About this exercise:
Every line below that holds "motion" must be copied.

Dataset section:
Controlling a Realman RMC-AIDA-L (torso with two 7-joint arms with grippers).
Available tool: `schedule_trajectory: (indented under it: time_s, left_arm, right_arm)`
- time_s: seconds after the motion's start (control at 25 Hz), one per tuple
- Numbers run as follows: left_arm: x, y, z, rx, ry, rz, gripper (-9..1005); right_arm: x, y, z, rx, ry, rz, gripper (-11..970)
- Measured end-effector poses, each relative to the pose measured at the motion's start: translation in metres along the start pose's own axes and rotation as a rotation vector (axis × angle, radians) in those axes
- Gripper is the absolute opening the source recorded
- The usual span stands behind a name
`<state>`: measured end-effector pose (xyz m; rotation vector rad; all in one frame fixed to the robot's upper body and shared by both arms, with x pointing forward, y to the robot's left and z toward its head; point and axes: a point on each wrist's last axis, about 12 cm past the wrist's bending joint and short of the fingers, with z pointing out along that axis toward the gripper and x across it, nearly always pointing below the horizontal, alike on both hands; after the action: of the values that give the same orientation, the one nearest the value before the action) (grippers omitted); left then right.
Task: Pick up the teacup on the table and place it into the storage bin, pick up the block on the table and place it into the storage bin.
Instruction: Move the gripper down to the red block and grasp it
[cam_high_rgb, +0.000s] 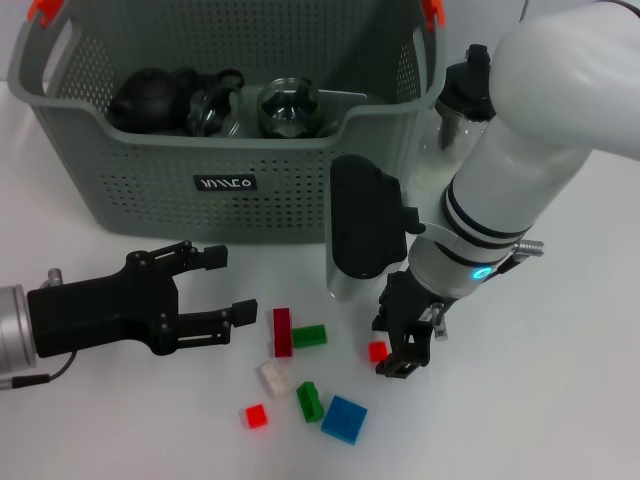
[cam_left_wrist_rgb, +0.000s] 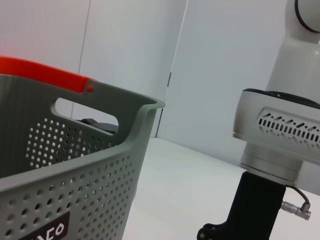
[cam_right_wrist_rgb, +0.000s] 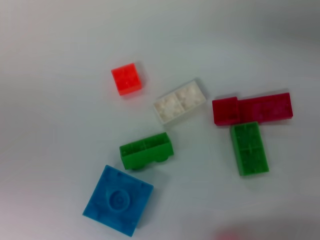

Reply:
- time_s: seconds after the motion's start (control at 25 Hz), one per tuple
- Measured end-effector poses, each relative to the pose measured at the motion's start: translation in metres along the start pose's own axes and rotation as a rotation vector (axis × angle, radians) in those axes

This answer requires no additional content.